In un recente studio pubblicato sulla rivista scientifica Mammal Review un gruppo di ricerca internazionale coordinato dal professore Francesco Ferretti, docente del dipartimento di Scienze della vita presso l’Università di Siena, ha cercato di comprendere quanto ricca fosse la dieta di 12 specie di grandi carnivori, quelli più diffusi in tutto il mondo.

Diversi i volti noti in ambito scientifico che hanno partecipato a questo studio, dal professor Sandro Lovari dell’Ateneo senese, Philip Stephens della Durham University (Regno Unito), Mauro Lucherini dell’Universidad Nacional de Sur (Bahia Blanca, Argentina) fino a Matt Hayward dell’University of Newcastle (Australia). Il team, così composto, ha prodotto un quadro differenziato tra specie, arrivando a comprendere come i carnivori più grandi, dominanti nelle relazioni competitive con altri carnivori, siano in grado di “comprimere” la dieta di quelli di dimensioni inferiori.

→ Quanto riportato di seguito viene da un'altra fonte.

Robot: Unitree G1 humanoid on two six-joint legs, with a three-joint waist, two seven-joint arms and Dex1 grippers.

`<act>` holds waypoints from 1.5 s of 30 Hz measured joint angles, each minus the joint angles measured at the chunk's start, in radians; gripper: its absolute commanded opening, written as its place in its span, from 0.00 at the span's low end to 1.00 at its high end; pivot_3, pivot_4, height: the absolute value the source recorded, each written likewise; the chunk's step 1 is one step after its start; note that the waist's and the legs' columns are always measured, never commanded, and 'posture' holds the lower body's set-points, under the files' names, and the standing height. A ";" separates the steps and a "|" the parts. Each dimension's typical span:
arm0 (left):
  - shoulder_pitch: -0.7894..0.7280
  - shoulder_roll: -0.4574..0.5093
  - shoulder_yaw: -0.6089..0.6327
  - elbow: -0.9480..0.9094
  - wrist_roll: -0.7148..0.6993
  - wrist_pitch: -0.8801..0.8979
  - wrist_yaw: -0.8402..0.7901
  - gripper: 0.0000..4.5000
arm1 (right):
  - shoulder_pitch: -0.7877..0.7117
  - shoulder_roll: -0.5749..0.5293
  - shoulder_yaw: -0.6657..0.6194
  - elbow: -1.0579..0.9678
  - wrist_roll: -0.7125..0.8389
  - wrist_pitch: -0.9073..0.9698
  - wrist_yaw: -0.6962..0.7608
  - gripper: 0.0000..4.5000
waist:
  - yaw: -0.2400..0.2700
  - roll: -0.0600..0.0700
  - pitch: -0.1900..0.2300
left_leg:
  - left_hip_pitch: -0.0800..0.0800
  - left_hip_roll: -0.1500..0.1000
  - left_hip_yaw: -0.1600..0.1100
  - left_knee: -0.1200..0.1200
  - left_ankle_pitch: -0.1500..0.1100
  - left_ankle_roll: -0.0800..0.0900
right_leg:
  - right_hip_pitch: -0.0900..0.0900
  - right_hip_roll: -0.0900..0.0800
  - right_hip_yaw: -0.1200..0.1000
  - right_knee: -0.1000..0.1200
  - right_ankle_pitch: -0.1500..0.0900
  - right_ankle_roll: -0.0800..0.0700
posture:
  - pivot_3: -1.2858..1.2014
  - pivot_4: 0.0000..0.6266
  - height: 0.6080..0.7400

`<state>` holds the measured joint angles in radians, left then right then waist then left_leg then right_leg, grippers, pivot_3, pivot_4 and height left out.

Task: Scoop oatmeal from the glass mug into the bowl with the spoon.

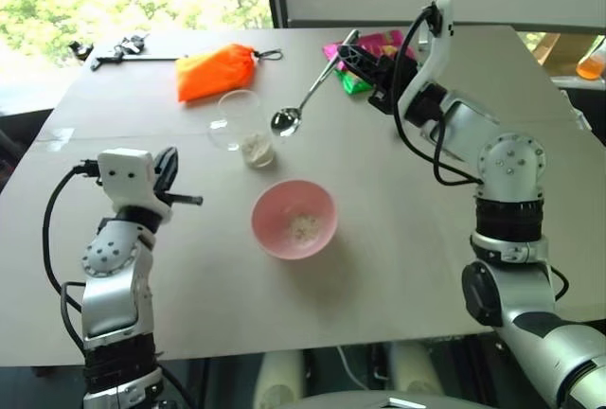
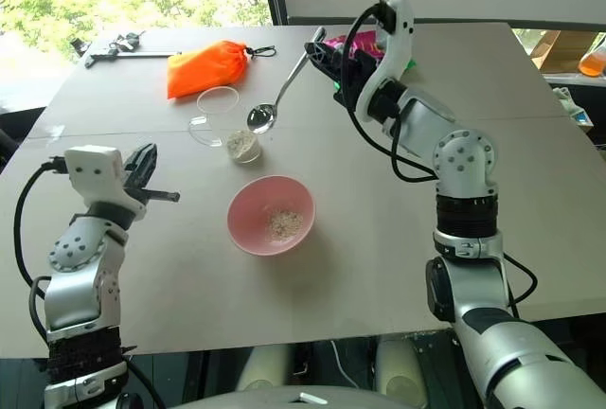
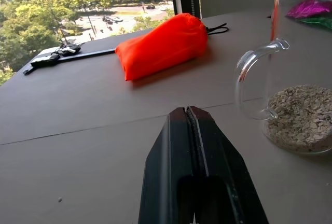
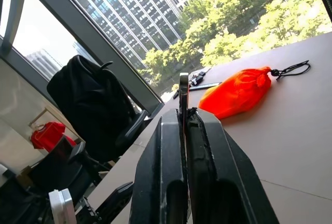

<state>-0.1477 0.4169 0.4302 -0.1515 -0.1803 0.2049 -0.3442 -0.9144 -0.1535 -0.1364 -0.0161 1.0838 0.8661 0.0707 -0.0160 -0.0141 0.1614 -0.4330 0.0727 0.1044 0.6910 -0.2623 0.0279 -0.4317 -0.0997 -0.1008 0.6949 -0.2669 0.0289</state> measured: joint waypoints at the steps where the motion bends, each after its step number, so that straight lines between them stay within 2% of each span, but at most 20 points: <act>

In particolare, come spiega il professor Ferretti: “Le specie che sono solitamente predatori, al vertice della piramide alimentare, come tigre, leone e giaguaro, iena macchiata, puma, lupo, lince eurasiatica, mostrano una dieta più diversificata all’aumento del numero di specie di prede disponibili localmente. Tuttavia – aggiunge il professore- leopardo, ghepardo, licaone, leopardo delle nevi e dhole (un grande canide selvatico asiatico) che sono solitamente specie “subordinate” negli ecosistemi in cui vivono, non traggono lo stesso vantaggio alimentare dalla presenza di una comunità ricca di prede”.

In definitiva “I grandi carnivori terresti – conclude Ferretti- rivestono una notevole importanza ecologica, conservazionistica, economica e culturale. Questi risultati presentano importanti risvolti conservazionistici: per esempio, alterazione dell’habitat o sfruttamento intensivo della fauna da parte dell’uomo, con effetti sulle comunità di grandi erbivori, sono destinati ad avere un impatto negativo non solo sui carnivori più iconici, ma anche su quelli relativamente subordinati, determinando un aumento della competizione con i predatori più grandi”.